After some weeks of development and testing, we are happy to announce the Cloudera APT Repository. APT is the standard package distribution mechanism for Ubuntu and Debian, and by simply pointing your machines at our repository, you can have Hadoop installed within minutes.

Our Debian packages are comprised of the same components as our RPM based distribution, including:

  • Standard Linux service management – we package scripts in /etc/init.d for all of the major components of the Hadoop system
  • Native libraries on supported platforms – there are separate architecture-dependent packages for Hadoop Pipes, libhdfs, and native-code compression acceleration.
  • Extra Hadoop-based tools – along with core Hadoop, we have packages available for Pig and Hive

To get you started with Cloudera’s Distribution for Hadoop on Debian and Ubuntu, we’ve written up a short tutorial. Check it out, and remember to let us know what you think!


4 responses on “Debian packages for Apache Hadoop

  1. Todd Lipcon

    Hi Sumek,

    Yes, we will release specific jaunty versions in our apt repository in our next revision. For now, the intrepid packages should work fine – just add the apt repository as if you were running intrepid.

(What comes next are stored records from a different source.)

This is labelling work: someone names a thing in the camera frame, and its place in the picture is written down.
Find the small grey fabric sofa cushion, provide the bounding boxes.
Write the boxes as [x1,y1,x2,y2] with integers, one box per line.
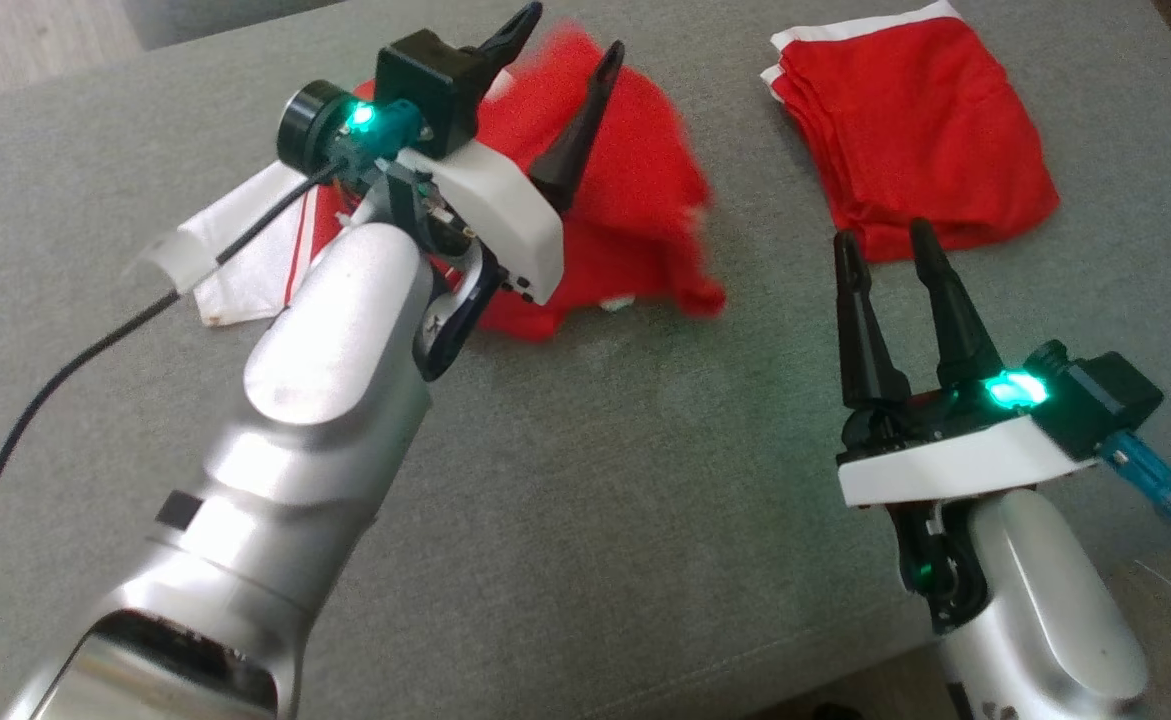
[123,0,346,51]

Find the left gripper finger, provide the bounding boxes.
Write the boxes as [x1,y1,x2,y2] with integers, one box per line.
[475,2,544,79]
[528,40,627,215]

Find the large grey fabric sofa cushion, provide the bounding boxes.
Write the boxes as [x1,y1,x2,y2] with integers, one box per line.
[0,0,1171,720]

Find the red jersey with white sleeves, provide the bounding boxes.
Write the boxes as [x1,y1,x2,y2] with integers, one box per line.
[190,22,728,343]

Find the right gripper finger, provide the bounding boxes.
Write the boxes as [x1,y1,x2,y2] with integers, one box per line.
[832,230,913,411]
[909,218,1006,389]

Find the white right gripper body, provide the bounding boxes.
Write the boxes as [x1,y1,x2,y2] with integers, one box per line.
[837,370,1098,509]

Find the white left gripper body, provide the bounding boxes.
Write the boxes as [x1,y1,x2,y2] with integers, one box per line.
[278,80,567,307]

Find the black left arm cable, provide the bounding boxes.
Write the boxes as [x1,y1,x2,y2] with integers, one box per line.
[0,98,426,720]

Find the red shorts with white stripes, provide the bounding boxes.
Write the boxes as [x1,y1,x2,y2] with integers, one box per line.
[760,0,1061,264]

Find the white tape cable tag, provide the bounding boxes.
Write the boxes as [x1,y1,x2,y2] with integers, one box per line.
[133,225,224,298]

    In fact, the packages really shouldn’t differ at all between different Debian releases. We do the build and certification process separately each only to be absolutely sure that we won’t have unforeseen issues on any system.


  2. Scott McCrory

    I had a chance to play with it a couple hours last night on Ubuntu 9.0.4 (Jaunty) and it’s very nice. As Todd said you just need to call it “intrepid” and everything else goes smoothly. Great job with the packages guys, especially with services management and configuration support (standalone/pseudo/clustered). And having packages of Pig and Hive is a great add as well. Please keep it up – this is progressing Hadoop!